Hacía dos años que el señor Thomas había desarrollado una enfermedad que, aunque nunca me había querido decir cuál era, deducía que era letal y dolorosa debido a las veces en las que arrugaba el rostro sin motivo aparente, y a las constantes medicinas que tomaba. Lo único que se atrevió a admitir cuando me contrató, era que la enfermedad lo cansaba demasiado como para estar todo el día en la tienda, por lo que necesitaba la ayuda.
—Bien, bien…—susurré. Allí estaba de nuevo ese ceño fruncido. El mismo que ponía cada vez que trataba de ocultarme cuanto le dolía lo que fuera que le dolía— ¿Y usted? Siéntese, por favor. ¿Quiere un vaso de agua? ¿Se tomó la medicina?
—Tranquila, estoy bien—dijo, sacudiendo las manos como restándole importancia al asunto. Fruncí el ceño. El Sr. Thomas era la única persona en la que confiaba, y no me había traicionado. También el único que había accedido a darle trabajo a una chiquilla de catorce años, toda sucia y maltratada… Aunque hubiese un interés de su parte también, porque me necesitaba. Había aprendido a quererlo, un poco.
Un poco decía demasiado, sin embargo. Cuando te han roto el corazón demasiadas veces, pierdes la capacidad de amar algo, o alguien. Solo estás vacía. Como muerta.
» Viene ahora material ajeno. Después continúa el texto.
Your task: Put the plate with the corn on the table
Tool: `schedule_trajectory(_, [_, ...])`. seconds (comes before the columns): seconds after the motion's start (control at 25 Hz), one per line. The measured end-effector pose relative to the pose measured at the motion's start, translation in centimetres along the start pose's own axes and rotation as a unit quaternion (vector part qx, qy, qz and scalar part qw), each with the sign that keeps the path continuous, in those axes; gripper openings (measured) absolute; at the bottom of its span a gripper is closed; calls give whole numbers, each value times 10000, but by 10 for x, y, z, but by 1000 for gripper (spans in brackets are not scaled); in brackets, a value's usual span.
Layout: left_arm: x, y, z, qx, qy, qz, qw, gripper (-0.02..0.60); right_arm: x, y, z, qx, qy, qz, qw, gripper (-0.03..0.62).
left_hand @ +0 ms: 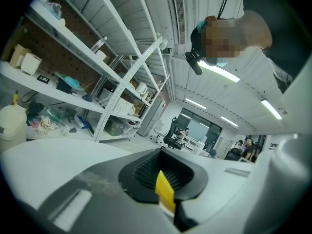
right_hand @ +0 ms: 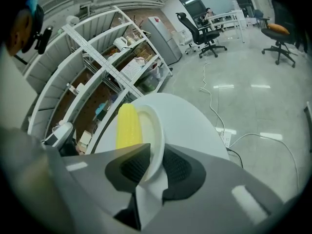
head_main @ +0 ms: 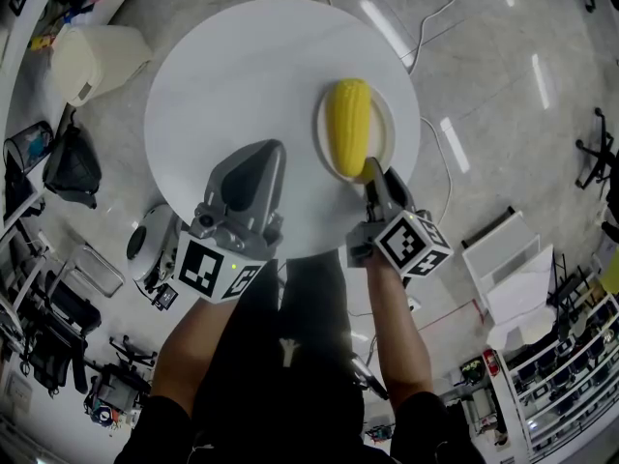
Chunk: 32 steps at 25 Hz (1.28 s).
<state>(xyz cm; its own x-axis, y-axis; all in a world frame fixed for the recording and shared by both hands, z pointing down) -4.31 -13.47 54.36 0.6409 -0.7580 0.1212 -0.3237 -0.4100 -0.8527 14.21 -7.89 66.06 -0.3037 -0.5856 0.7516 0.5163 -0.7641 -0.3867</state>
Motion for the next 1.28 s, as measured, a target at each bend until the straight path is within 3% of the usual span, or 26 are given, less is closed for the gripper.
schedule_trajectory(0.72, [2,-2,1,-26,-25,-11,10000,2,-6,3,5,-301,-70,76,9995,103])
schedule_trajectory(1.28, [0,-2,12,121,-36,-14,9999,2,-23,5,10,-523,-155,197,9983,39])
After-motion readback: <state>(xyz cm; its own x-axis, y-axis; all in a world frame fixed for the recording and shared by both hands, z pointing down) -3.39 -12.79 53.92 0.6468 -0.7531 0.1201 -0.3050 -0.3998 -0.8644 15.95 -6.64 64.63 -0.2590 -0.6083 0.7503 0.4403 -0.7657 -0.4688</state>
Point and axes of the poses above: the fingertips, and each gripper's own axes: x forward along the fingers, z to its right, y out of its top, the point moved 2 cm from there along -x, backward along the fingers, and after that the axes turned 4 degrees about -y, right-handed, at the moved point
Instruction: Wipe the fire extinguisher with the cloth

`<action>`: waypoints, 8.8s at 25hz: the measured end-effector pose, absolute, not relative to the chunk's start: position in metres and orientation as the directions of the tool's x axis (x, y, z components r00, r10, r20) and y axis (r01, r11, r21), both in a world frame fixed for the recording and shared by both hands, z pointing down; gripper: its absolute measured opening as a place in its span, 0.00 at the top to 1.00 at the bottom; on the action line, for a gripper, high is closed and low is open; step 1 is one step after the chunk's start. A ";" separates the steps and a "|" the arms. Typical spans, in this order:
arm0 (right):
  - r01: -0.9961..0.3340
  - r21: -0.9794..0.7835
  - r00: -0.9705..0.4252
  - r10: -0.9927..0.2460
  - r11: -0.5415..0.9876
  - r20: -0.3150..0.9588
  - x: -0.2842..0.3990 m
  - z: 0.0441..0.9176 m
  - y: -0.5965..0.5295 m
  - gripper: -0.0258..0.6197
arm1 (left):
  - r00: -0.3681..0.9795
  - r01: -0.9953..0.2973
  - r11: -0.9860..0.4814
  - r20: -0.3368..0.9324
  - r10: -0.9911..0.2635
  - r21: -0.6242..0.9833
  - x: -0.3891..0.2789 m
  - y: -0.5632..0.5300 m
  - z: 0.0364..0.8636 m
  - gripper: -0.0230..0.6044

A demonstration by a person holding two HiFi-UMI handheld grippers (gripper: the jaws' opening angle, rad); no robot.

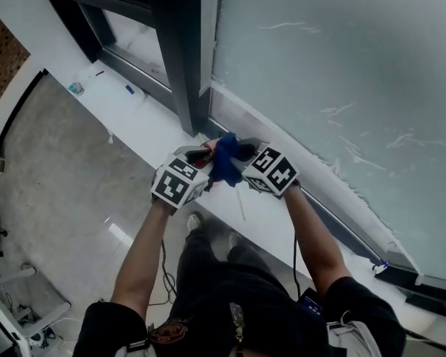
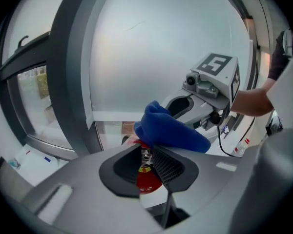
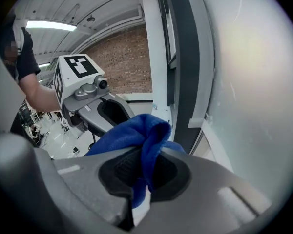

Y no me refiero sólo a lo que un imbécil puede hacer con tus sentimientos, sino a todos en general. Todos me habían destrozado. Tomaron todas las emociones, todos esos sentimientos cursis, y los transformaron en un agujero negro que consumía cada pizca de afecto que pudiera nacer por alguien. No podría mencionar ninguna excepción. El huracán que habían insertado en mi pecho, se encargaba de destruir cualquier emoción a su paso.